Following is an excerpt:

Businesses in the Golden State are bracing for an uptick in wage-and-hour suits following the California Supreme Court’s recent ruling that a federal doctrine blocking workers from suing over brief periods of unpaid time didn’t doom a proposed class action against Starbucks Corp., but a key question still lingering after the ballyhooed decision means a flood of successful class actions is far from inevitable.

Attorneys for workers have praised the court’s partial rejection of the de minimis doctrine, saying it paves the way for suits bringing wage-skimmers to justice. Meanwhile, some advisers for employers say the ruling opens their clients up to costly class suits for the sin of being bound by the practical realities of business.

But whether the ruling in Troester v. Starbucks is a bombshell or a blip may hinge on a question the California Supreme Court didn’t answer: Can de minimis claims generally serve as the basis for class actions, or do the specifics of why and when workers perform mere minutes of unpaid off-the-clock work preclude group litigation?

“Courts regularly, if not routinely, deny certification of off-the-clock claims precisely because they require these individualized inquiries,” said Epstein Becker Green wage-and-hour practice group co-chair Michael Kun, who practices in Los Angeles. “Troester doesn’t change that at all.” …

But Kun isn’t convinced many employers will need to adopt these defensive measures.

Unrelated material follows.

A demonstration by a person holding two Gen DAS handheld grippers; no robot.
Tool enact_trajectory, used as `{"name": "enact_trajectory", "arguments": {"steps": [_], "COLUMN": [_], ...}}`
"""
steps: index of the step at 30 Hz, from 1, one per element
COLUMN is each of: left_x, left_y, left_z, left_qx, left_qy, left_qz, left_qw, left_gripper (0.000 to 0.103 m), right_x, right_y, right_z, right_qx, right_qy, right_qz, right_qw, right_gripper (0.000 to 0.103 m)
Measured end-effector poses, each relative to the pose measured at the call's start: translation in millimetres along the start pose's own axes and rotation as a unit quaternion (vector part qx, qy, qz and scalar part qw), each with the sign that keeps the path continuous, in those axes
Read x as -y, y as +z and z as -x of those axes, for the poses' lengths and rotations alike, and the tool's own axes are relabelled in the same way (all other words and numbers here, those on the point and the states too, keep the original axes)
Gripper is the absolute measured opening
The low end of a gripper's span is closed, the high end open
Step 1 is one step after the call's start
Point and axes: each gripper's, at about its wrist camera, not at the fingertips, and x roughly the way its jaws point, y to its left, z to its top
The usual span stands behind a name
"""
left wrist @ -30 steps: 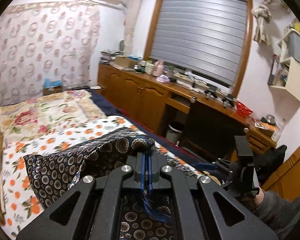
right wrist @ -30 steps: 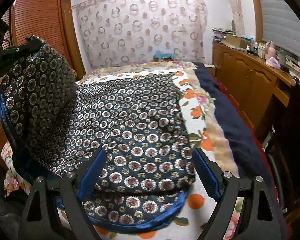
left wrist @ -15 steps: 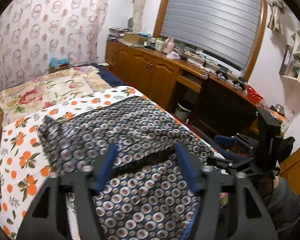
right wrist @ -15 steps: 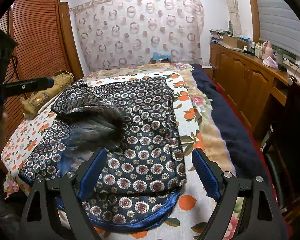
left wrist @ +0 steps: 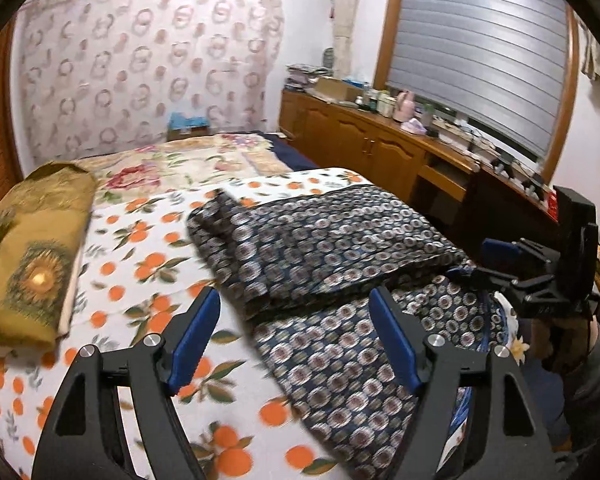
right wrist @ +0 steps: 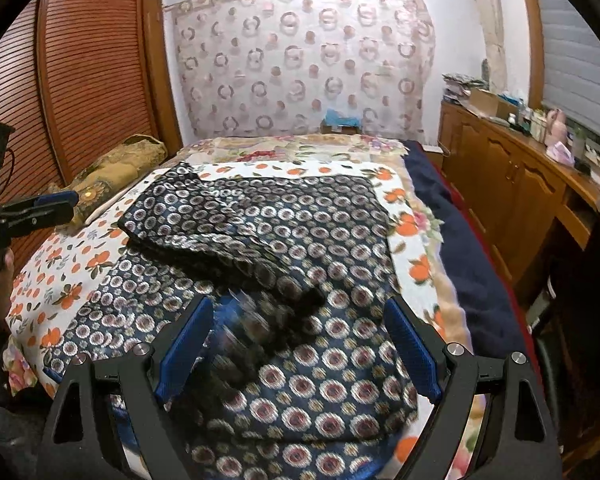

Though workers and their attorneys may now bring suits seeking what was previously seen as de minimis pay for classes of workers, there’s a big obstacle in their way, he said: proving commonality.

To certify a class action under California law, workers must show their claims share a common thread. For example, job applicants suing a company for not hiring blacks have to show the business discriminated against them through a standard policy or practice.

It’s already hard for workers to certify claims for longer periods of off-the-clock work because this time is undocumented by its nature, Kun said, meaning courts often have to look at each worker individually to decide how much they’re owed. This will be even harder when the claims cover a minute or two of work at a time, he said.

“I’ve heard about employers that have heard from their lawyers that this decision somehow means now they need to start cutting multimillion-dollar checks to resolve class actions,” Kun said. “If that’s what they’re hearing from their lawyers, they need to hire some new lawyers.”